Bab 02. Harapan Baru dan Persimpangan Jalan

408 131 451
                                    

❛❛Rencanakan masa depan dengan bijaksana, karena takdir akan selalu menghampiri, entah jodoh atau maut yang datang lebih dulu.❜❜

───────⊹⊱✫⊰⊹───────

Malam telah tiba, menyelimuti seisi rumah dengan hawa dingin yang menusuk. Gibran, terkungkung dalam kegelisahan, mendapati dirinya dihantui oleh pikiran-pikiran yang tak menentu. Tiba-tiba, Farhan muncul, menepuk pundak Gibran dengan penuh semangat. "Hai, Gib!" sapanya.

Gibran mengernyitkan dahinya, "Tumben ke rumah?" tanyanya, heran. "Ya, ini, kan, rumahku juga," jawab Farhan, mengedipkan matanya dengan nakal. "Eh, ini empuk juga ternyata kasurmu, aku menginap, ya," lanjut Farhan, dengan santai merebahkan dirinya di atas kasur milik Gibran.
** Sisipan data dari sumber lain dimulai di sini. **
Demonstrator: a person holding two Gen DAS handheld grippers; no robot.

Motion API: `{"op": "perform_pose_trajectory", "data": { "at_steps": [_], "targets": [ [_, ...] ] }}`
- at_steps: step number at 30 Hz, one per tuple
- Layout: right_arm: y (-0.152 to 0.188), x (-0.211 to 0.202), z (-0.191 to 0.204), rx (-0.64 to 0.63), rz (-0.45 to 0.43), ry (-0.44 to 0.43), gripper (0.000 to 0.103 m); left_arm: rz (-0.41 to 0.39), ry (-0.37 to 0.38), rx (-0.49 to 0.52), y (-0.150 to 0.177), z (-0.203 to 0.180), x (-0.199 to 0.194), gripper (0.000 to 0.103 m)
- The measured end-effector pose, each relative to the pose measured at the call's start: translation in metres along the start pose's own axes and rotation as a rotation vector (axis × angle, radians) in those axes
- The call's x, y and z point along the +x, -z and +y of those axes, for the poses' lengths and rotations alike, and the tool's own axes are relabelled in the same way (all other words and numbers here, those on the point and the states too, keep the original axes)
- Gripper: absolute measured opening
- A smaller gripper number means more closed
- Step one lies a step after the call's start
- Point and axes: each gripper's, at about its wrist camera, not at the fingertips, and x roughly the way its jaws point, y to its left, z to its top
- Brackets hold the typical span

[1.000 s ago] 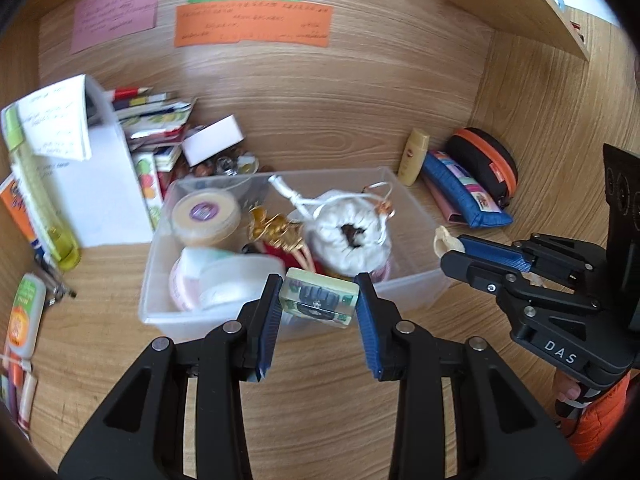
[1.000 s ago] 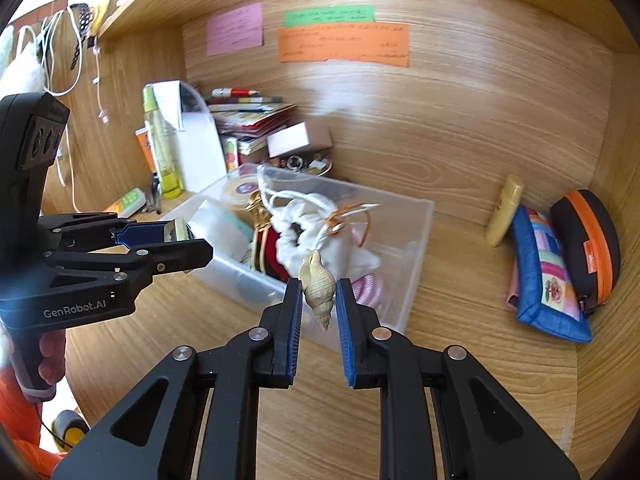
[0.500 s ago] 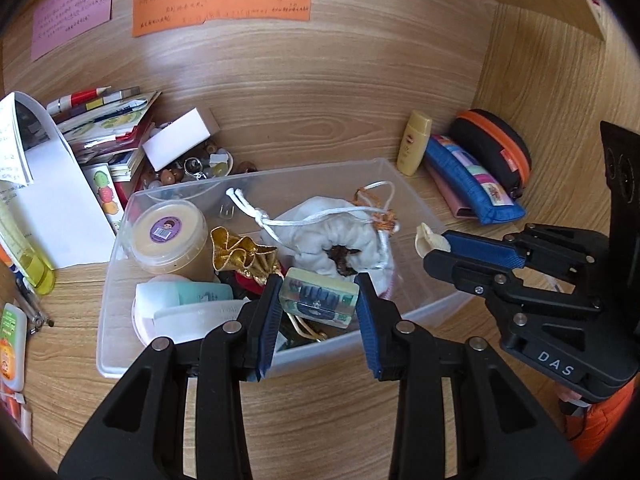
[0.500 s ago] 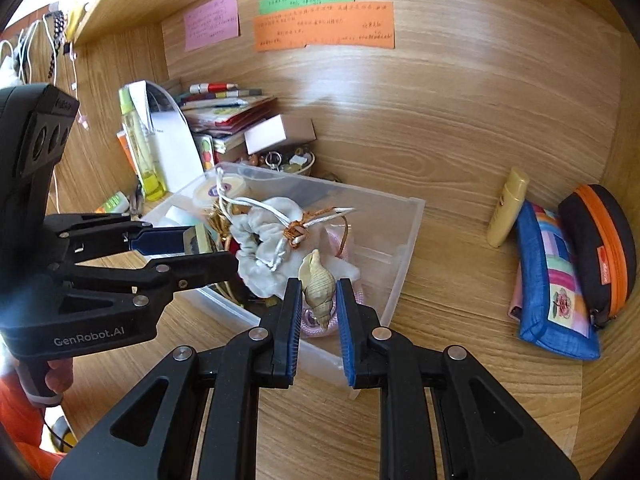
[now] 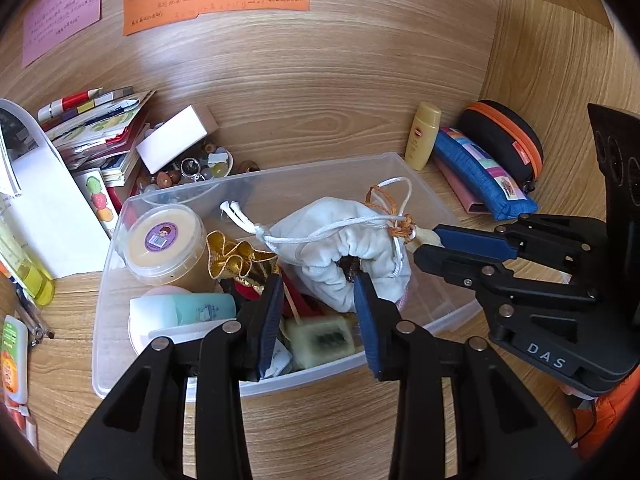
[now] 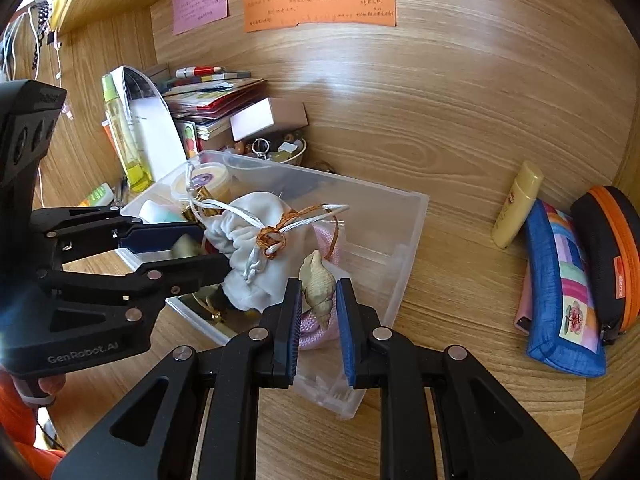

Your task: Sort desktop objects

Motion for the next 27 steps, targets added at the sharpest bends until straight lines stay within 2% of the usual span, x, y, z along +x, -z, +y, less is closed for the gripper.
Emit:
{"op": "perform_pose_trajectory", "data": {
  "at_steps": [7,11,16,18,20,22,27],
  "targets": [
    [-0.002,-0.005,0.005,-0.011,-0.013,0.019,0.016,0.001,-0.001,0.001,0.000,-0.002,-0.002,0.042],
    [-0.003,-0.010,0.006,-0.013,-0.025,0.025,0.017,-0.014,0.004,-0.008,0.001,-0.003,-0.011,0.056],
    [-0.002,-0.019,0.008,-0.008,-0.044,0.040,0.028,-0.036,-0.003,-0.006,0.004,-0.004,-0.024,0.057],
    [-0.002,-0.024,0.009,-0.007,-0.053,0.045,0.030,-0.045,-0.007,-0.009,0.005,-0.004,-0.030,0.061],
    [-0.002,-0.030,0.010,-0.004,-0.065,0.050,0.035,-0.059,-0.019,-0.011,0.007,-0.003,-0.037,0.065],
    [-0.001,-0.035,0.011,-0.001,-0.077,0.057,0.046,-0.064,-0.027,-0.021,0.008,-0.001,-0.042,0.070],
    [0.000,-0.052,0.018,-0.001,-0.123,0.079,0.065,-0.087,-0.058,-0.052,0.013,0.004,-0.060,0.081]
  ]
}}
Farhan mulai berguling-guling di atas kasur, mengundang decak kesal dari Gibran. "Tidur, ya, tidur saja, seperti orang ingin perang saja tingkahmu," ucap Gibran dengan nada kesal yang khas.

"Hitung-hitung latihan nanti kalau perang sama istri, hahaha," ujar Farhan, tawanya menggema di kamar Gibran yang luas.
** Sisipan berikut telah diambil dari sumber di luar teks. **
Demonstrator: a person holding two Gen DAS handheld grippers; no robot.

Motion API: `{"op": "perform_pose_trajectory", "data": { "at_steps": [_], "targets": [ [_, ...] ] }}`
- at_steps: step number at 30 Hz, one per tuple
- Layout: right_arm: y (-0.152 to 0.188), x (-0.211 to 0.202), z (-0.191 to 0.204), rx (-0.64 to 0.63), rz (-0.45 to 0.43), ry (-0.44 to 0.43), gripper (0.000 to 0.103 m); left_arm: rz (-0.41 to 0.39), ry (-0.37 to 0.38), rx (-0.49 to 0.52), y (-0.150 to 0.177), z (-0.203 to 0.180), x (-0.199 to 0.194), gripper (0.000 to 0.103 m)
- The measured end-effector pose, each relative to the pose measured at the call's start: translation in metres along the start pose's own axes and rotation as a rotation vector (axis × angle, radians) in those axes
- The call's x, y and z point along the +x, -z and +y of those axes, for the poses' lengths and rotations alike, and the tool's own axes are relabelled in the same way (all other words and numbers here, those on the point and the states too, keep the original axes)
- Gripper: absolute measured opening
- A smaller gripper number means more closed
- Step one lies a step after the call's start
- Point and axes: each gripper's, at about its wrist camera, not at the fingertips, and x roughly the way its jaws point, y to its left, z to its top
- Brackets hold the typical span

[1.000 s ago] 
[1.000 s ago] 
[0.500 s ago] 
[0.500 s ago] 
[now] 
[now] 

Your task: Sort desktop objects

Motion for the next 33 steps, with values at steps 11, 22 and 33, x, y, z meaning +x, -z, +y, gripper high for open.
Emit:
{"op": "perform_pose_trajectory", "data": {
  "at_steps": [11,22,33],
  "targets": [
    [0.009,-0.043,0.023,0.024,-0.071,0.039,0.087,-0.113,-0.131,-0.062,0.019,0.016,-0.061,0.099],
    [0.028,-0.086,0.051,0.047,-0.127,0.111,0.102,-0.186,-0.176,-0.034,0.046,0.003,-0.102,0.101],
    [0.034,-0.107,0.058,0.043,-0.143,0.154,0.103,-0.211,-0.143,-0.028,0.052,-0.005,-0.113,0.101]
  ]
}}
"Otakmu! Belajar yang benar!" timpal Gibran dengan tegas, sembari menggelengkan kepalanya pelan.

"Aku sudah belajar, tetap saja tidak pintar-pintar," sahut Farhan menatap tumpukan buku di meja belajar Gibran, sedikit penyesalan tersirat dalam suaranya.

"Usahamu kurang!" Gibran menimpali, dua kata bijak yang membuat Farhan terdiam, merenungkan ucapan sahabatnya. Ia menyadari bahwa usahanya dalam belajar memang masih kurang. Farhan selama ini terlalu terlena dengan dunia game, melupakan waktu untuk belajar. Gibran, meskipun juga gemar bermain game, tidak seintens Farhan yang bermain berjam-jam lamanya.

Gibran melanjutkan, "Sekarang kamu tahu, kan, bedanya kita dari mana?" Farhan mengangguk, memahami perbedaan dalam pendekatan belajar mereka. "Kamu benar," ucap Farhan, membenarkan pernyataan Gibran.

♡♡♡

Matahari telah mencapai titik zenitnya di langit, namun kedua remaja itu, Gibran dan Farhan, masih tertidur lelap. Beberapa saat kemudian, ketukan pintu terdengar dari luar, memecah kesunyian pagi. "Gibran! Farhan! Ayo bangun, Nak! Sudah jam sembilan pagi." Suara Riana, ibu Gibran, terdengar dari balik pintu, penuh harap agar kedua anak lelakinya segera merespon.

Setelah mengetuk berulang kali, Gibran akhirnya terbangun dari tidurnya. Ia membuka pintu kamarnya dengan setengah sadar. "Iya, Ma," jawab Gibran, suaranya masih berat karena kantuk.

Riana menatap Gibran yang masih mengantuk. "Ya ampun, Gibran! Ini sudah jam berapa? Segera mandi dan sarapan! Mama sudah menyiapkan makanan, cepat turun nanti makanannya dingin," ujar Riana.

"Iya, Ma," jawab Gibran singkat, lalu bergegas menuju kamar mandi.

Usai mandi, Gibran menatap Farhan yang masih tertidur lelap, wajahnya tenang tanpa beban. "Woi, bangun!" Gibran melemparkan bantal ke arah Farhan, berharap dapat membangunkan sahabatnya. "Apa sih, Gibran? mlMengganggu orang tidur saja, lagipula ini hari Minggu." Farhan kembali memeluk gulingnya, enggan untuk bangun.

Gibran berdecak kesal. "Bangun atau-" Mendengar nada mengancam Gibran, Farhan seketika membuka matanya. Ia merasakan ada yang tidak beres. Dengan sigap, Farhan bangkit dari tempat tidur.

"Segera mandi! Aku tunggu di meja makan, cepat!"

"Iya, iya," jawab Farhan mengambil handuk dan bergegas menuju kamar mandi. "Asyik, makan gratis!" gumamnya dengan senang, senyum merekah di wajahnya.

Setelah selesai mandi, Farhan turun ke bawah. Di sana, Gibran sedang membaca berita di ponselnya. "Kamu mandinya lama sekali, ritual apa yang kamu lakukan di kamar mandi?" selidik Gibran, matanya menyipit, ingin tahu apa yang membuat Farhan begitu lama di kamar mandi.